Problem to solve = Here are the records. Write out exactly the lines between the one holding "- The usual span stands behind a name" and the one holding "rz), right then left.", inclusive.

Collection entries
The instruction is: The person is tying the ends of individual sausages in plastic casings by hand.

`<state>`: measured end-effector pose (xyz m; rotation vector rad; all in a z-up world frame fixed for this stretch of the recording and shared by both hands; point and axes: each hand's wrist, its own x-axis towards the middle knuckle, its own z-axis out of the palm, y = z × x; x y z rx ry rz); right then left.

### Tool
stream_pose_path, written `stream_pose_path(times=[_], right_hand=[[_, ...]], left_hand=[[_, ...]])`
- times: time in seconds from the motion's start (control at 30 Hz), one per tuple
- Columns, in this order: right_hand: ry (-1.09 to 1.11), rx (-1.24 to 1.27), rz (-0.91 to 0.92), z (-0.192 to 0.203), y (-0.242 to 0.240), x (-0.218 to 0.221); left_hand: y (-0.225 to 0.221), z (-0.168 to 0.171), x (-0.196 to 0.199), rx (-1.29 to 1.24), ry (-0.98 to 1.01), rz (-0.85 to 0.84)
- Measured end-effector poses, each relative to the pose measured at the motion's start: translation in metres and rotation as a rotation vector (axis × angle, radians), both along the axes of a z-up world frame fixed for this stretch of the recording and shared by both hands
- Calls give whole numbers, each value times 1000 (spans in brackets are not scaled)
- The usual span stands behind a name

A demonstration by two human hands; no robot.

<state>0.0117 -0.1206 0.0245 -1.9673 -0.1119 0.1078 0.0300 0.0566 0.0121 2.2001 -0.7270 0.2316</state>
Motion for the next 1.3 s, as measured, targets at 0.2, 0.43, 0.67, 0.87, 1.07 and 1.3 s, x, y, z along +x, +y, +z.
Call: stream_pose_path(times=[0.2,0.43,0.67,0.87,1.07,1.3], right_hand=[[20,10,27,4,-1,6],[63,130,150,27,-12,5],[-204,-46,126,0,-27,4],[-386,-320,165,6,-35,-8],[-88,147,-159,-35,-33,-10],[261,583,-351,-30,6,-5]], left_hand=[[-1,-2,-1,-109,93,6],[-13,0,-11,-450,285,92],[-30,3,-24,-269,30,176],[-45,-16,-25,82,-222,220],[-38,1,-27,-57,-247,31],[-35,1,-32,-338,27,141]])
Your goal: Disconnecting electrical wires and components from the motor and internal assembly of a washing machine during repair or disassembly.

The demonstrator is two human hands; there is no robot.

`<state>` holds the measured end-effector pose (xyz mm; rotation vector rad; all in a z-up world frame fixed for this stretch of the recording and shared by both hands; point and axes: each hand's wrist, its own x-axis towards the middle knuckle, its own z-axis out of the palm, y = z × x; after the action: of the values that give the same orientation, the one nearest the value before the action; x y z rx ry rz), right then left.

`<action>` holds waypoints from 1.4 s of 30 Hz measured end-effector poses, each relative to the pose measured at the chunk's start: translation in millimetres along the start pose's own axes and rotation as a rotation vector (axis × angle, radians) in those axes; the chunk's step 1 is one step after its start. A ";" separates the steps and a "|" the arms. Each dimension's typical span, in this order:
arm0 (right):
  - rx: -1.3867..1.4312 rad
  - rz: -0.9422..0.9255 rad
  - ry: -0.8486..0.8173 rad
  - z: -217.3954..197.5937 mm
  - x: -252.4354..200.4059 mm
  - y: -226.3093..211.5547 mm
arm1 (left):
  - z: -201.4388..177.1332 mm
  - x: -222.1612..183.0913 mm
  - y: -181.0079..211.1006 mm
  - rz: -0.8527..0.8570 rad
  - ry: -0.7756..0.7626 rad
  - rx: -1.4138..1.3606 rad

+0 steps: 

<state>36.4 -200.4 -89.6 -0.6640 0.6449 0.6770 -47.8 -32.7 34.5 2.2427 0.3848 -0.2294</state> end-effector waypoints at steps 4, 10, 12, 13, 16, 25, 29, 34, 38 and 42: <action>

Expected answer =
- The usual span stands behind a name

A demonstration by two human hands; no robot.

<state>0.0117 -0.1206 0.0245 -1.9673 -0.1119 0.1078 0.0300 0.0566 0.0121 2.2001 -0.7270 0.2316</state>
Motion for the next 1.3 s, as measured, targets at 0.2, 0.43, 0.67, 0.87, 1.07 and 1.3 s, x, y, z along +x, +y, +z.
Call: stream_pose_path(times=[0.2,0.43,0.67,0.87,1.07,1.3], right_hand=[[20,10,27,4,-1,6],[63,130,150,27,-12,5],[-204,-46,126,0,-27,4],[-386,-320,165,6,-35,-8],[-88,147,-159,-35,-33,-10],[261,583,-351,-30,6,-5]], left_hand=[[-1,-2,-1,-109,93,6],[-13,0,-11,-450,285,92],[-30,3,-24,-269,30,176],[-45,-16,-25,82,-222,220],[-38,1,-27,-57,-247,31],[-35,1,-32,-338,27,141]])
Your goal: Disconnecting electrical wires and components from the motor and internal assembly of a washing machine during repair or disassembly.

The demonstrator is two human hands; there is no robot.

`<state>` holds the measured end-effector pose (xyz mm; rotation vector rad; all in a z-up world frame fixed for this stretch of the recording and shared by both hands; point and axes: each hand's wrist, its own x-axis towards the middle knuckle, its own z-axis out of the palm, y = z × x; after the action: of the values that give the same orientation, the one nearest the value before the action; x y z rx ry rz), right then left.

The exercise is finished and nothing remains.